For the material that follows, return exactly the lines from the one with "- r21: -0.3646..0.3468" through the one with "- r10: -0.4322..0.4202", both ends included.

**DATA FOR THIS EXERCISE**.
Segment Open
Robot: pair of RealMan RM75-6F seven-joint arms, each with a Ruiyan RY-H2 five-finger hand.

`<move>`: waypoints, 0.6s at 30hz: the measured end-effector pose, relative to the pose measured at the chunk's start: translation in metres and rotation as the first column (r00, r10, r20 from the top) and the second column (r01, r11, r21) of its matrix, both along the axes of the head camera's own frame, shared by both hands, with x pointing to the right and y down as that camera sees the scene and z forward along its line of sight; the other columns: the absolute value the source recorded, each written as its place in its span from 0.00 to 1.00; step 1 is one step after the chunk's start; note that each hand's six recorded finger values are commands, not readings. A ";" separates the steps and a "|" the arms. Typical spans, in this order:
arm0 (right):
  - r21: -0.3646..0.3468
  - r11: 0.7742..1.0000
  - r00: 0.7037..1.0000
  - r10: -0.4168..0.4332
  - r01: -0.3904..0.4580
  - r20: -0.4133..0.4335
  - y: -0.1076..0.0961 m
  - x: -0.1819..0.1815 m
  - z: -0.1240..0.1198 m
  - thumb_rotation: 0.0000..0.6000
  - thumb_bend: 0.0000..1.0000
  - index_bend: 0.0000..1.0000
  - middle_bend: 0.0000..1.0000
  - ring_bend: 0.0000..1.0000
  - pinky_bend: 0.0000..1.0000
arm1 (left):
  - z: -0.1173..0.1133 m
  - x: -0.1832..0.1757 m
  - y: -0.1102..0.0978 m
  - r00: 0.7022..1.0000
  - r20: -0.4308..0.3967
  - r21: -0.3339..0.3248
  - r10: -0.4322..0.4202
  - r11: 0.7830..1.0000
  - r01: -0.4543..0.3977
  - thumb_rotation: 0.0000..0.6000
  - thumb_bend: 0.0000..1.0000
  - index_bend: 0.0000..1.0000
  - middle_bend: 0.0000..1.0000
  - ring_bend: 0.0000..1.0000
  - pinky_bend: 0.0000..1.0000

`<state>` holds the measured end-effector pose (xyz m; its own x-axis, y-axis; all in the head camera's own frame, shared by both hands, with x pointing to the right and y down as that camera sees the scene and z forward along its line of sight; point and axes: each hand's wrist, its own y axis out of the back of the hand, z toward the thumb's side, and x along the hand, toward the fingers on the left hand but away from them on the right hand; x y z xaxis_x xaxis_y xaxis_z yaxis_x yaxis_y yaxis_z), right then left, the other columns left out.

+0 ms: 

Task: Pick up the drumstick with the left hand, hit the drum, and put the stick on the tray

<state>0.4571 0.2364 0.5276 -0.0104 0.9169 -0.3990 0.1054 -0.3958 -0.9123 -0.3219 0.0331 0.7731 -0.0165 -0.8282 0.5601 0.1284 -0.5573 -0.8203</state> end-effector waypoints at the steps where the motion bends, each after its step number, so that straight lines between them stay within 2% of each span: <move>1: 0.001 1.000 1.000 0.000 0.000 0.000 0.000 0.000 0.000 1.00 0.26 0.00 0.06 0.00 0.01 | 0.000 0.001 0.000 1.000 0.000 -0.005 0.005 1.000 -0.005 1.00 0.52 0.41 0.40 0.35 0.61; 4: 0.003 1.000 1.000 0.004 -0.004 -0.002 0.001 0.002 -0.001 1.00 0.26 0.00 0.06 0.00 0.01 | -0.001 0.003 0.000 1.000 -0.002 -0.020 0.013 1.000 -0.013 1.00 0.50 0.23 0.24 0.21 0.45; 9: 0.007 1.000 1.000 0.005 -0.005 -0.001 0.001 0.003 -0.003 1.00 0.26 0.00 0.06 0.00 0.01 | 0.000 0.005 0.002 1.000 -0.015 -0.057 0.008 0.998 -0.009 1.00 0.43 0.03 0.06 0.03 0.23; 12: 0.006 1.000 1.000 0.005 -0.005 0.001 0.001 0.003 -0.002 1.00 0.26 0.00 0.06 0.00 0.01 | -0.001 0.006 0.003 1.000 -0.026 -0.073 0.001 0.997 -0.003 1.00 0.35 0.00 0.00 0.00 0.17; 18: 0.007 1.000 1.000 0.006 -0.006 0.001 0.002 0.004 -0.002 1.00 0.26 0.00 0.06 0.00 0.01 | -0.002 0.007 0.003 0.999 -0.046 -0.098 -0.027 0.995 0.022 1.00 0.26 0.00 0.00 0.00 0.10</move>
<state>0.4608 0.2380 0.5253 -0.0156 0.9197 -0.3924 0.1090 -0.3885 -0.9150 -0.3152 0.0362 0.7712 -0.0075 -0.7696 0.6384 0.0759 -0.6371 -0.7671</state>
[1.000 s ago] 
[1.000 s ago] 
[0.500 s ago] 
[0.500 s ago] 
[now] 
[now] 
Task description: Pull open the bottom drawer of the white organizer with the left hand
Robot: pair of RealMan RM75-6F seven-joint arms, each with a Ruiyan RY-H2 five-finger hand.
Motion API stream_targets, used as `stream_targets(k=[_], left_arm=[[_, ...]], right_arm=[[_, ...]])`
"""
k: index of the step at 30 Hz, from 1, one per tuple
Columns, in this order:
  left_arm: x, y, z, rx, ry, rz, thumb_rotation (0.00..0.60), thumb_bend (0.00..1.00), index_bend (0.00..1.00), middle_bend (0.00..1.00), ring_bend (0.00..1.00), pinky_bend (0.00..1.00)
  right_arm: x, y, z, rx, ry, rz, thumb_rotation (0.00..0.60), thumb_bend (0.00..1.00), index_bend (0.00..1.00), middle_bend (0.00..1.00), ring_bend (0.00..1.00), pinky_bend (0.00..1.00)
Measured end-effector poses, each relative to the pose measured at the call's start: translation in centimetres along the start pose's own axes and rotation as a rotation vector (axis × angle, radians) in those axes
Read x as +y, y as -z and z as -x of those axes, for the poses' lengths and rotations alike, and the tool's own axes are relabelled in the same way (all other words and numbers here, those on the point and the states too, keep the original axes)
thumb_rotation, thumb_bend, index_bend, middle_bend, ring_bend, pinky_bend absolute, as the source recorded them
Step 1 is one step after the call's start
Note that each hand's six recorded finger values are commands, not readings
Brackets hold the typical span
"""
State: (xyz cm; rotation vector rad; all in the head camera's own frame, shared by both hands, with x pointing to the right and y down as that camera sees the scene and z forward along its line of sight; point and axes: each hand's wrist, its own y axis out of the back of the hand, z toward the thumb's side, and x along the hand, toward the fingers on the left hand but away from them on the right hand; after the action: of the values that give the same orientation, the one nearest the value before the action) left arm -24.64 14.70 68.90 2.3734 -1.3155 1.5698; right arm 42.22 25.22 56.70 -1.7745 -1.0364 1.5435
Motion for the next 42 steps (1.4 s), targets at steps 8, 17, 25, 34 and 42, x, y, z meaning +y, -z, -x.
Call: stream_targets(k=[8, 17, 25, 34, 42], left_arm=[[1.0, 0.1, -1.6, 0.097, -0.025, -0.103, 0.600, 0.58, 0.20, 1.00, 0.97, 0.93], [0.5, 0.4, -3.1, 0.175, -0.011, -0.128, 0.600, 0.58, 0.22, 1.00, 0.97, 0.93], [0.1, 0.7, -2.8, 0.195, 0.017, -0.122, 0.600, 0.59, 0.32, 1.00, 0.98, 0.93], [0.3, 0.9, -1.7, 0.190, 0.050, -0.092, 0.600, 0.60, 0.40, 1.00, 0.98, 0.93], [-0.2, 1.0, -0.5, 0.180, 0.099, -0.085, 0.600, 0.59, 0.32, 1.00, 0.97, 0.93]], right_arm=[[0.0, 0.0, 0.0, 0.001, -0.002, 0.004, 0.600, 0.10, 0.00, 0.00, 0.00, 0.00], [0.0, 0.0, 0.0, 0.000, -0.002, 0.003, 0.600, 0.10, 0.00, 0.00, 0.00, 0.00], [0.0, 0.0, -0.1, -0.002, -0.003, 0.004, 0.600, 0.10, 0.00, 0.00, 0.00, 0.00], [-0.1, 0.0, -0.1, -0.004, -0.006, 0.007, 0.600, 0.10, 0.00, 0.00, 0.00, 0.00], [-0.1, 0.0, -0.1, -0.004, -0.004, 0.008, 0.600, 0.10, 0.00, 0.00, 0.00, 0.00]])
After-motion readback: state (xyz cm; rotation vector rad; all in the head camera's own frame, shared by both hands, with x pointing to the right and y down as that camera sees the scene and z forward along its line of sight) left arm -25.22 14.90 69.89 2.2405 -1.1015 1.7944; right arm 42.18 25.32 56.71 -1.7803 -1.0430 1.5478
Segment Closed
**OUTPUT FOR THIS EXERCISE**.
  - r21: -0.3646..0.3468
  - r11: 0.7742..1.0000
  - r00: 0.7037..1.0000
  - r10: -0.4168..0.4332
  - r01: -0.3904..0.4580
  - r20: -0.4133..0.4335
  - y: -0.1076..0.0961 m
  - x: -0.1819..0.1815 m
  - z: -0.1240..0.1198 m
  - thumb_rotation: 0.0000..0.6000
  - thumb_bend: 0.0000..1.0000
  - index_bend: 0.0000..1.0000
  - middle_bend: 0.0000..1.0000
  - ring_bend: 0.0000..1.0000
  - pinky_bend: 0.0000..1.0000
arm1 (left):
  - z: -0.1173..0.1133 m
  - x: -0.1832..0.1757 m
  - y: -0.1102..0.0978 m
  - r00: 0.7022..1.0000
  - r20: -0.4308..0.3967
  - r21: -0.3339..0.3248
  - r10: -0.4322..0.4202

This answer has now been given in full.